Charlotte Brontë, Shirley - Villette (1849-1853). Shirley, extrait du chapitre XX.

Novembre 2022

    La maisonnée s’activait enfin ; les domestiques étaient debout ; en bas, on ouvrait les volets. Caroline, en quittant sa couche, qui n’avait été pour elle qu’un lit d’épines, ressentit ce regain d’énergie que le retour de la lumière, de l’action, procure à tous, sauf à ceux qui sont totalement désespérés ou effectivement mourants.
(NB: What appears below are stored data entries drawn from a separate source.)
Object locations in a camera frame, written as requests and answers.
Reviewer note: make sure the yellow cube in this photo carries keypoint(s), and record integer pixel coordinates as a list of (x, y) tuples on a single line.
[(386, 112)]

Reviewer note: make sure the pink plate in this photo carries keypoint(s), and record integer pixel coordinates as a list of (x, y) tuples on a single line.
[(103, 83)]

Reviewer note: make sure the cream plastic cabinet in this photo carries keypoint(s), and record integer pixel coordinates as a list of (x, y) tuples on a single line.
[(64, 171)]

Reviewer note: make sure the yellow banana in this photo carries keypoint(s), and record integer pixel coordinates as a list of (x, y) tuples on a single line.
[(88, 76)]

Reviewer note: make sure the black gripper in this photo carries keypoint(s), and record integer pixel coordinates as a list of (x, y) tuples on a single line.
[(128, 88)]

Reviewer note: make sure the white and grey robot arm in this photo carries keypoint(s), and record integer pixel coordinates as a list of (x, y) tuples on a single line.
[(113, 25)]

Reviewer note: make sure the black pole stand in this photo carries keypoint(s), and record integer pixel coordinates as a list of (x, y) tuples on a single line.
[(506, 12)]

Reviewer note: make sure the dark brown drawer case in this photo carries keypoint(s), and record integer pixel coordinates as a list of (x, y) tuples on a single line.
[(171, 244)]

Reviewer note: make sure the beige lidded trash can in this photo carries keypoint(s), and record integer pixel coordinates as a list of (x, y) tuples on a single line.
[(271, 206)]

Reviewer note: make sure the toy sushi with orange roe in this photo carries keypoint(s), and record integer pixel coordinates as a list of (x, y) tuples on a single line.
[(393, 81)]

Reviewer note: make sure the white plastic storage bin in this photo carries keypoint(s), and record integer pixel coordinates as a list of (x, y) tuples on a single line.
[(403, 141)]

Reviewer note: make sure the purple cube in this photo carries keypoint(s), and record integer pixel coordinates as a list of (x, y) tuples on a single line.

Elle s’habilla, comme à l’accoutumée, avec soin, s’efforçant d’ordonner sa coiffure et son vêtement de façon à ne rien laisser voir au-dehors du sentiment d’abandon qui lui serrait le cœur. Elle parut aussi fraîche que Shirley quand toutes deux furent habillées, n’était que Miss Keeldar avait le regard débordant de vitalité et Miss Helstone l’œil languide.
    « Aujourd’hui, j’aurai beaucoup de choses à dire à Moore » : tels furent les premiers mots de Shirley, et il était clair, à voir son visage, que la vie était pour elle pleine d’intérêt, d’attentes et d’occupation. « Il faudra le soumettre à un contre-interrogatoire, ajouta-t-elle. Il s’imagine sans doute s’être montré bien plus malin que moi et m’avoir attrapée. C’est ainsi que les hommes en usent avec les femmes ; ils cherchent toujours à leur dissimuler le danger, pensant, je suppose, leur épargner de souffrir. Ils s’imaginaient que nous ignorions où ils étaient vraiment cette nuit. De notre côté, nous avons la certitude qu’ils n’avaient guère d’idée de l’endroit où nous nous trouvions. Les hommes s’imaginent, je crois, que la cervelle des femmes est plus ou moins semblable à celle des enfants. Mais là, ils se trompent .» Elle avait dit cela, debout devant la glace, tout en tournant entre ses doigts les mèches d’une chevelure naturellement ondulée pour former des boucles. Elle reprit de nouveau ce thème cinq minutes plus tard pendant que Caroline lui agrafait sa robe et lui nouait sa ceinture.
    « Si les hommes nous voyaient comme nous sommes vraiment, ils seraient pour le moins stupéfiés ; mais les hommes les plus intelligents, les plus pénétrants se bercent souvent d’une illusion au sujet des femmes ; ils ne les voient pas sous leur vrai jour ; ils se méprennent sur leur compte pour le bien comme pour le mal. Pour eux, une femme vertueuse est une chose bizarre, moitié poupée, moitié ange ; leur méchante femme est presque toujours un démon. Et puis les entendre s’extasier devant leurs créations mutuelles, vénérer l’héroïne de tel poème, tel roman, tel drame, la trouvant belle, divine ! Belle et divine, c’est bien possible, mais souvent complètement artificielle… Fausse comme cette rose, là, sur mon plus beau chapeau. Si je disais tout ce que pense sur la question, si je donnais vraiment mon opinion sur certains personnages féminins de tout premier ordre dans certains ouvrages de premier ordre, où me retrouverais-je ? Lapidée dans la demi-heure sous un cairn de pierres vengeresses.
    — Shirley, vous jacassez tellement que je n’arrive pas à attacher vos agrafes. Arrêtez de bouger. Et puis après tout, les héroïnes des hommes valent bien les héros des femmes.
    — Pas du tout. Les femmes voient plus clair dans les hommes que les hommes dans les femmes. Je le démontrerai dans un article pour un magazine un jour où j’aurai le temps. Seulement, jamais on ne le publiera. Il sera poliment refusé “avec nos remerciements” et le manuscrit laissé à ma disposition chez l’éditeur.
    — C’est probable. Vous ne pourriez pas écrire quelque chose d’assez intelligent ; vous ne savez pas assez de choses ; vous n’avez pas fait d’études, Shirley.
    — Dieu sait que je ne peux pas vous contredire, Cary ; je suis d’une ignorance crasse.
Toutefois, mon seul réconfort, c’est que vous n’êtes guère mieux lotie. »

Traduit de l’anglais par Dominique Jean.